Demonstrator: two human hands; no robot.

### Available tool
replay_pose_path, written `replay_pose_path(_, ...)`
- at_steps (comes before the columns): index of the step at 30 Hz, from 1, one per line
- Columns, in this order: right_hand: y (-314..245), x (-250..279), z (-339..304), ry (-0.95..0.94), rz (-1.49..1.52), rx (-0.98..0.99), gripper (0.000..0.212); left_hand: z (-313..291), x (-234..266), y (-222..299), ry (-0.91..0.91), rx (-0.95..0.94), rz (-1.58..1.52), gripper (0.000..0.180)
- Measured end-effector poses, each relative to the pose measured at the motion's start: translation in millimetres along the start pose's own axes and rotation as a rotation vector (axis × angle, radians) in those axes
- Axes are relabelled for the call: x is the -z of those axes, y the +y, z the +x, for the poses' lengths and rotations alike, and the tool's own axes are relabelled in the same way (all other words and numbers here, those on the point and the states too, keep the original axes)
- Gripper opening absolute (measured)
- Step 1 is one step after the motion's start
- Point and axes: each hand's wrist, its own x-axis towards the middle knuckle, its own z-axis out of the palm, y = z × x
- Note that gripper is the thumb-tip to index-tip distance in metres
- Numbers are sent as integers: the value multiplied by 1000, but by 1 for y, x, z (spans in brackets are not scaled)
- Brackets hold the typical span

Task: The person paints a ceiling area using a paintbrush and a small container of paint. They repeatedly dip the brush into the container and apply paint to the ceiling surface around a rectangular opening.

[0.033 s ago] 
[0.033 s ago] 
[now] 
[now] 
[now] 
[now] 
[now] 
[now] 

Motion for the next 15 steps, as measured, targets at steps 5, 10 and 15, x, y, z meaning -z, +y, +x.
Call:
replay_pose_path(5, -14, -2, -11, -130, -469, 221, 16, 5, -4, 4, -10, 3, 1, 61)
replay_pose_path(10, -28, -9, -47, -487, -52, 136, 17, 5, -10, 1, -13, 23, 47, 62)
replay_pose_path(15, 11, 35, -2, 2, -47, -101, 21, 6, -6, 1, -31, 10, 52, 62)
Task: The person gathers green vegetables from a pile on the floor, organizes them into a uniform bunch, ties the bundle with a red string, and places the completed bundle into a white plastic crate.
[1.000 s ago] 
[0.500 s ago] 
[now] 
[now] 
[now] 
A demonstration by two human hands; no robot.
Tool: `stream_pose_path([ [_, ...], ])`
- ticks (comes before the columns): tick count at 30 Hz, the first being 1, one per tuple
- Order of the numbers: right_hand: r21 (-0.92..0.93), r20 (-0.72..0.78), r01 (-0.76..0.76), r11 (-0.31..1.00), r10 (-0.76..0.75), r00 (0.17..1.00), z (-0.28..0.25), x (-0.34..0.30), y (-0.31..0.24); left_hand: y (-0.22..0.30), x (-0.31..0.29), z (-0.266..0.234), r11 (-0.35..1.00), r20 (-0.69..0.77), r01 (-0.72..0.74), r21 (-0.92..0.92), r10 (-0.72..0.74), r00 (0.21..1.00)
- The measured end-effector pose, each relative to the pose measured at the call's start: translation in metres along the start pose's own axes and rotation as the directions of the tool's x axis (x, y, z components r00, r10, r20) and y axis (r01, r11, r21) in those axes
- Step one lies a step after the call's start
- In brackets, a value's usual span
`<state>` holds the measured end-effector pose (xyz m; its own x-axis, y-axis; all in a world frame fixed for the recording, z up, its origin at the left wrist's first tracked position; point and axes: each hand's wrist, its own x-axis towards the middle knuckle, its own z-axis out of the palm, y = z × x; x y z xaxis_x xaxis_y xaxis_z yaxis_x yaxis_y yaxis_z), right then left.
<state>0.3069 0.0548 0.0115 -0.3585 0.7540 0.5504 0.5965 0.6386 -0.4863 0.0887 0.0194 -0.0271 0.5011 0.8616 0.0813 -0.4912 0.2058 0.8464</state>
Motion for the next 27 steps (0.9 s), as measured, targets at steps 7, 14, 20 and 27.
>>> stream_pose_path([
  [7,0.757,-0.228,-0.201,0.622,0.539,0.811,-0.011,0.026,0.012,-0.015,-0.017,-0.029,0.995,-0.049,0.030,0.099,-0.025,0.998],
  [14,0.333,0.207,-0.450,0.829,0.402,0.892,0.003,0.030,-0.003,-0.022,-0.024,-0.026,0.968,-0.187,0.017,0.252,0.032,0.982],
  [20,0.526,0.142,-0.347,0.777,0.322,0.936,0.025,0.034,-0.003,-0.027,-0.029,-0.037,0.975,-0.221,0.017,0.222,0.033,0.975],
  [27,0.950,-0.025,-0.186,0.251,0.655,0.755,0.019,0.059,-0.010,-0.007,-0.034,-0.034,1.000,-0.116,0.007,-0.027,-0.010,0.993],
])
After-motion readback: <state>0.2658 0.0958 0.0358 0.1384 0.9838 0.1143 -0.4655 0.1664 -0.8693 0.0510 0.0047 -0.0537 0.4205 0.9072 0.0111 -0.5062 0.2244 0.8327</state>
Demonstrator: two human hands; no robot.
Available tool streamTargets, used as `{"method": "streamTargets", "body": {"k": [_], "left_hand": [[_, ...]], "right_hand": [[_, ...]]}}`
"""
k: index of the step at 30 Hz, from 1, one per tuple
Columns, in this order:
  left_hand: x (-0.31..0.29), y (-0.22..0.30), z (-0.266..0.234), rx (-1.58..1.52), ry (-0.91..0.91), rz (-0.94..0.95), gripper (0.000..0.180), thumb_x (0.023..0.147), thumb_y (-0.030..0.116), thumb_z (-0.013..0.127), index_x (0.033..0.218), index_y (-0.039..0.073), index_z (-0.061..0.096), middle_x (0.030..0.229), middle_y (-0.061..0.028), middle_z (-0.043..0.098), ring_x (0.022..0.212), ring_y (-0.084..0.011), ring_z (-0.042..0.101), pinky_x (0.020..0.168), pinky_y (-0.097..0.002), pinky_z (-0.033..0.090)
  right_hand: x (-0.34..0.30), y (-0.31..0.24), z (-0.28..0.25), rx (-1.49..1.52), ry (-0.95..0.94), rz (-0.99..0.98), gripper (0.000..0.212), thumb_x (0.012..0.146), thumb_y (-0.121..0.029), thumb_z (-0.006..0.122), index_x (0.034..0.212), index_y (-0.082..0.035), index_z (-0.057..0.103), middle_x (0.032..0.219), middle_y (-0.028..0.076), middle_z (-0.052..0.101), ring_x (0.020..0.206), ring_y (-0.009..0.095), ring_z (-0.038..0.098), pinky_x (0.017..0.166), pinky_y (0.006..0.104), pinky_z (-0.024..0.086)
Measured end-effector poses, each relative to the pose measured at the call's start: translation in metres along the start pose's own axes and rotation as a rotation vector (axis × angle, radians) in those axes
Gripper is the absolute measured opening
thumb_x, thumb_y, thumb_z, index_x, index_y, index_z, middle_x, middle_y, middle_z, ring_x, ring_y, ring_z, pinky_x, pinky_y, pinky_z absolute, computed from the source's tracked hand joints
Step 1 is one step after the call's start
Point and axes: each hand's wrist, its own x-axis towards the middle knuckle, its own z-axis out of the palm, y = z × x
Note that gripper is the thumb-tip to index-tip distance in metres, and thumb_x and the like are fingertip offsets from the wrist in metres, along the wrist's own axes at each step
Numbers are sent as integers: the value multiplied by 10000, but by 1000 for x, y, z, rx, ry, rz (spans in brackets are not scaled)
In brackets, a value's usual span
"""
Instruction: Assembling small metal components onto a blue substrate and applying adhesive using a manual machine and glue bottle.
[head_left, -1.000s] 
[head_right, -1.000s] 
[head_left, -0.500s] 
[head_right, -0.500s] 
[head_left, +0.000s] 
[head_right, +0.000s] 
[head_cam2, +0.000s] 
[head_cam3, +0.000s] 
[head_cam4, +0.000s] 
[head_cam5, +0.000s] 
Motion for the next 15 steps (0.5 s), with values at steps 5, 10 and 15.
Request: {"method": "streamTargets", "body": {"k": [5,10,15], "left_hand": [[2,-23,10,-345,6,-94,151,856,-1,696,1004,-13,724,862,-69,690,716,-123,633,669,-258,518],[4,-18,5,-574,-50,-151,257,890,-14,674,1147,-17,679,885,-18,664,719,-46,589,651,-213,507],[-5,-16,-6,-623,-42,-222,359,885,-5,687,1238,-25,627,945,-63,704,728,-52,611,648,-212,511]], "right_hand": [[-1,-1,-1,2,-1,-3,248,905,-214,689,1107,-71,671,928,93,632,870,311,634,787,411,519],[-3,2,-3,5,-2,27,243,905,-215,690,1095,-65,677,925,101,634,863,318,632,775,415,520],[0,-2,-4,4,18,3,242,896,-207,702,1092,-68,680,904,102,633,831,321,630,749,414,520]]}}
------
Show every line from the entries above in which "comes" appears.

# [Output of the exercise]
- at_steps (comes before the columns): index of the step at 30 Hz, from 1, one per line
- ticks (comes before the columns): tick count at 30 Hz, the first being 1, one per tuple

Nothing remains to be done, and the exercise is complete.